Saudi Arabia, apparently responding to new requests from President Carter, said yesterday it will continue to produce 9.5 million barrels of oil a day through the end of the year.

The Saudi decision, announced yesterday in Jeddah by Crown Prince Fahd, will continue to ease the light world oil supply and could have a dampening effect on petroleum prices.

The Saudis first increased production above their official 8.5 million barrel a day ceiling in July, also in response to a request from President Carter, whose political fortunes were being buffeted by long gasoline lines around the country. The time period for that increase was to have run out next Monday.

Both yesterday's announcement as well as July's were couched in terms of Saudi concern for the "interests. . . of friendly nations" and the world economic situation. But analysts of Middle East affairs have noted a recent increase in statements by prominent Saudis, both publicly and in private, that they expect U.S. policies, particularly in the Middle East, to be more closely aligned with those of Saudi Arabia.

Saudi Arabia is the world's leading oil exporter and America's largest supplier.

In a statement issued by the White House yesterday, President Carter called the Saudi announcement "constructive," adding that "it should help to stabilize prices in the world oil market."

The Saudi announcement caps months of intricate and occasionally awkward diplomatic consultation between the Carter administration and the Riyadh government.

Following the massive price increase announced by the Organization of Petroleum Exporting Countries at its June meeting in Geneva, Carter sent a personal message to the Saudis calling on them to lift production above their 8.5 million barrel a day ceiling.

Carter's request was answered in early July when the Saudi Press Agency quoted "a source in the royal court" saying production was being increased above the official ceiling during the third quarter for "budget reasons."

Earlier in the year, when the revolt against the shah shut off Iran's oil exports, the Saudis also increased production to 9.5 million barrels a day or more to make up for the shortfall.

According to a senior administration official, U.S. Ambassador John West "has been making continuous representations on behalf of President Carter." State Department officials were more cautious, saying only that West had been instructed to stress the instability in world oil markets that could result from a cutback in Saudi production.

Washington Post special correspondent Jim Landers reported yesterday from Jeddah that Carter's personal message to the Saudis earlier this year called on the oil-rich Persian Gulf state to raise production to 9.5 billion barrels a day through the end of the year. Further, both U.S. and Saudi diplomats had emphasized there was no "quid pro quo" in the president's request.

Privately, however, Saudi officials have continued to say they expect the Carter administration to press for a resolution of the Palestinian issue and the status of Jerusalem, both long-standing Arab goals in any Middle East settlement.

U.S. officials, both in the White House and at the State Department have continued to say that the Saudis have never officially linked oil policy with their demands for a Middle East settlement.

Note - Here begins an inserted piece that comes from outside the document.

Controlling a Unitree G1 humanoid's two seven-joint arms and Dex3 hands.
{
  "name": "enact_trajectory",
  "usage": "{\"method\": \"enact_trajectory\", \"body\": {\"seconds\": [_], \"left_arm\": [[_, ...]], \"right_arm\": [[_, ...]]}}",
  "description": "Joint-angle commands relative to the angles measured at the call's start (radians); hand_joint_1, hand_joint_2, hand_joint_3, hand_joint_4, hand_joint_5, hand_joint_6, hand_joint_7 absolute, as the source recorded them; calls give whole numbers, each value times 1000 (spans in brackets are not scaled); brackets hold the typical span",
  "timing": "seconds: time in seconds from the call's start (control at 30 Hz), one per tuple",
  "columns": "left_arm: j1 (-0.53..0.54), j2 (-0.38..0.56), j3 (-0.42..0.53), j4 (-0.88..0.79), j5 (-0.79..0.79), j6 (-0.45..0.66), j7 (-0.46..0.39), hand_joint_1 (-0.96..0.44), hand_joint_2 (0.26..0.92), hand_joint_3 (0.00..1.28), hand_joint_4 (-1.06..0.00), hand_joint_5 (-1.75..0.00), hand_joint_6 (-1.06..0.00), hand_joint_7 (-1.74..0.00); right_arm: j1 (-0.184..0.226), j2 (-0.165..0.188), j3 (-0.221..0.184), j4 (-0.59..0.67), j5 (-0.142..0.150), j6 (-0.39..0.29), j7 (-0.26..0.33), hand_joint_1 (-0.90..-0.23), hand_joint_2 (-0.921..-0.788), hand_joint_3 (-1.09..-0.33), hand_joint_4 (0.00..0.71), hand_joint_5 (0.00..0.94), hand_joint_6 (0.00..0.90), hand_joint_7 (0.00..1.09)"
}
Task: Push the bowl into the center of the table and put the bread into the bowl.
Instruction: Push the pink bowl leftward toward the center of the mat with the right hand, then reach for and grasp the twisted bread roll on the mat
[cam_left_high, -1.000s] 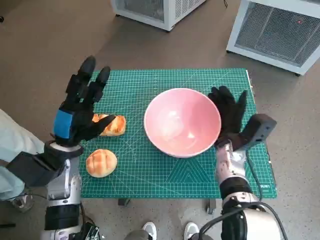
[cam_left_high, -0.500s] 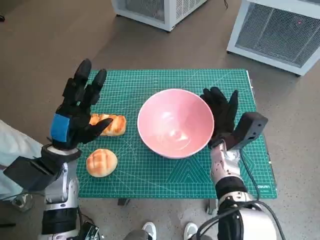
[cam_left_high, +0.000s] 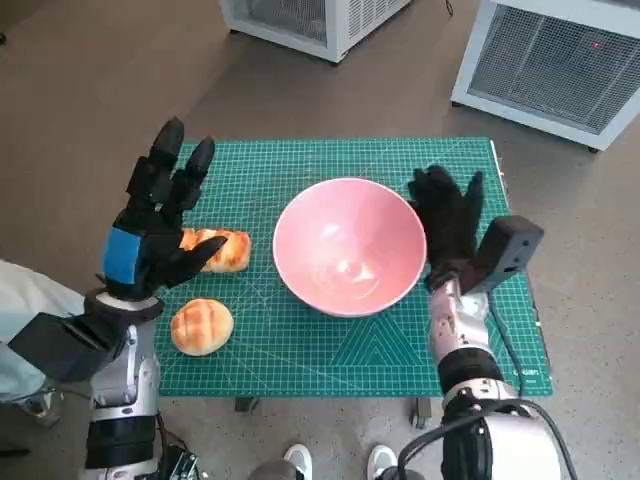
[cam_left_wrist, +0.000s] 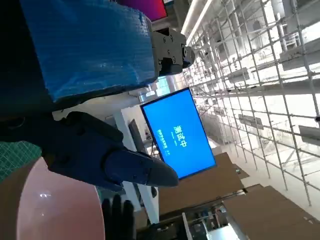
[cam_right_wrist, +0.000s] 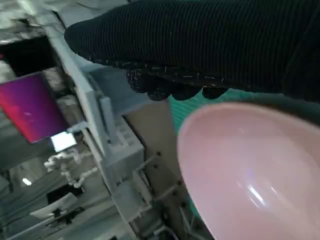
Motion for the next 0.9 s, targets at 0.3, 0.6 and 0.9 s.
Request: {"method": "enact_trajectory", "body": {"seconds": [0.3,0.6,0.9], "left_arm": [[-78,-52,-36,64,11,-32,4,-590,921,134,-181,-2,-118,-104],[-118,-63,-63,91,23,-29,-4,-592,921,136,-184,-2,-135,-106],[-147,-67,-94,90,17,-12,-23,-596,921,128,-183,-1,-144,-108]], "right_arm": [[11,-29,78,-102,-35,-245,88,-648,-921,-809,268,3,295,181],[60,-25,121,-267,18,-332,253,-667,-921,-774,280,7,304,195],[136,-21,195,-462,56,-311,357,-679,-921,-765,258,1,287,201]]}}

Nevertheless, in a blunt assertion of Saudi expectations that the United States will guide the Egyptian-Israeli peace negotiations toward meeting Arab world demands, Petroleum Minister Ahmed Zaki Yamani both before and immediately after the cartel's June meeting told reporters Riyadh's production was tied to a resolution of the Palestinian issue.

"I don't think you can expect the Arabs to cooperate unless there are positive political incentives," Yamani said.

Earlier this month the U.S. Embassy in Jeddah had reported that the Saudis were likely to extend their production increase through the end of the year. Those reports, however, said that the Saudi decision "could be influenced by political events in the Middle East related either to intra-Arab politics or the peace process."

World oil prices have increased nearly 60 percent since the beginning of the year, up from an average of $13.80 a barrel to the $20.77 a barrel price last week.

Riyadh, however, has continued to pursue its traditional moderate pricing policy.

The price of Saudi Arab Light, the "benchmark" oil used in OPEC, has risen from $13.34 to $18.00 a barrel. Other OPEC members are selling their oil at prices up to or in excess of the $23.50 a barrel ceiling adopted by the cartel in June.

In December the 13-member cartel is to meet in Caracas, Venezuela, to again fix prices and production policy. Many oil industry analysts expect that OPEC, will set a price rise that will at least match the inflation rate.

Saudi Arabia is the cartel's leading exporter, and it claims official oil reserves of more than 170 billion barrels, compared with 30 billion for the United States.

Spot prices on the influential Rotterdam market, while falling below the more than $40 a barrel levels during the Iranian shutdown early this year, still run well above the cartel's official prices.

In addition to expressing hopes that stepped-up Saudi production would stabilize prices and enable the importing nations to get through the winter without shortages, Prince Fahd also urged consuming countries to "take effective measures to reduce consumption and energy waste."

Yesterday, in a related development, the European Common Market countries and the United States announced in Paris that they would seek to hold down oil imports. Following through on a decision taken at the Tokyo economic summit, this spring, these major consuming nations also agreed to inform each other of prices and conditions negotiated on the spot market -- a move designed to check the upward movement in prices.